Have a client who has a number of vintage musical instruments and amplifiers. Nobody else in the area will touch any of this stuff and you can understand why. Whenever I hear “Oh you like a challenge” I reach for my tactical weapon store. No, I don’t like challenges anymore, I like jobs I can do with my eyes closed and charge enough money to keep my 24 year car on the road and have enough in my pocket to buy some bread and cheese. However…
On power up, there seemed to be more than one fault. With a sinking heart I opened her up, lifting he top panel. The wiring looms are quite tight and you stand to create an additional fault just by looking at it. The F note was odd, covering all octaves. Now the reference oscillator running okay with all notes being available, so the fault was going to be with the odd IC divider chip providing the 5 octaves. This chip is an odd logic divider operating at a minus supply line, made especially for this organ and one or two others. These ICs have not been available for years. But, an enterprising company has made a PCB header with a programmable chip which emulates the original. A bit expensive, but works really well and if you want a working organ, it’s the only option. I bought a handful a while ago, just in case and here is a great example of “who else could sort this out”.

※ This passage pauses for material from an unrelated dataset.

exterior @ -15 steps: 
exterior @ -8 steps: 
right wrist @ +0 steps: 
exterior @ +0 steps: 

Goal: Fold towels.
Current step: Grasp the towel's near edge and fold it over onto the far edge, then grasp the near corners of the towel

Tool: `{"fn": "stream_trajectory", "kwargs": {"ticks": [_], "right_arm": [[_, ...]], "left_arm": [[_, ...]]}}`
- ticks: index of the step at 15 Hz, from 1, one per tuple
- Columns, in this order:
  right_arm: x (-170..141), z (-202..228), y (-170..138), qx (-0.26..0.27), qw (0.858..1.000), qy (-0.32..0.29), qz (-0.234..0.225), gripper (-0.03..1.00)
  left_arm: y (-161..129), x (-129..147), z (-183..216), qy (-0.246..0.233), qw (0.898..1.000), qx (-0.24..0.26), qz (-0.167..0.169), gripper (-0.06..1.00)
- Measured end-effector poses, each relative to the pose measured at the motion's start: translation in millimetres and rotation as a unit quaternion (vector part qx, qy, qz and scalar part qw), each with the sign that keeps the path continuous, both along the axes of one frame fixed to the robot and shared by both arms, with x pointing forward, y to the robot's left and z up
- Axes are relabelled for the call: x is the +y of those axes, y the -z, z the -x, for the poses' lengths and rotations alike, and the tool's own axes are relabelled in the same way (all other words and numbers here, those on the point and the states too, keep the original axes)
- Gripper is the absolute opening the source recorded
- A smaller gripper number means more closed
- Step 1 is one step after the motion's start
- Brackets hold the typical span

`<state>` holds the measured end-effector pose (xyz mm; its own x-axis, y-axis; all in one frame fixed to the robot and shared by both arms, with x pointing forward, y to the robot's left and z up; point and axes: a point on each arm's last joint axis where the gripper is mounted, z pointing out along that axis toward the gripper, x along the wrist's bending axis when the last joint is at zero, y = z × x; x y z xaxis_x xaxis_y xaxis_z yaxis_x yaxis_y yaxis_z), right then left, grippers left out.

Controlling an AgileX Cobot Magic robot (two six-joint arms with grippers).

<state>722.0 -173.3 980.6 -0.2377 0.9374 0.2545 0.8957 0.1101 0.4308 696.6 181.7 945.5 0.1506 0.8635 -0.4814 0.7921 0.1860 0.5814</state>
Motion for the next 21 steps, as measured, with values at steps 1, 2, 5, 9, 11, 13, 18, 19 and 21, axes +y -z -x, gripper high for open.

All was good, save for the 2nd E key was missing most of it’s tonal component. After loads of checking with the scope, I came to the conclusion we had a keyboard fault. I really hate these. With the keyboard in the service position (i.e. hanging in mid air) and all the screening off, you could see all the green plastic guides had broken away and or deformed over the years. These interfere with the tiny contacts of the key actuators on the bus bars. Hours spent sorting these out and realigning the contacts. Real pain. Once done and a few capdensors replaced, we had a nice sounding working instrument.
Tomorrow I will be fitting some plugs on kettles. Happy days.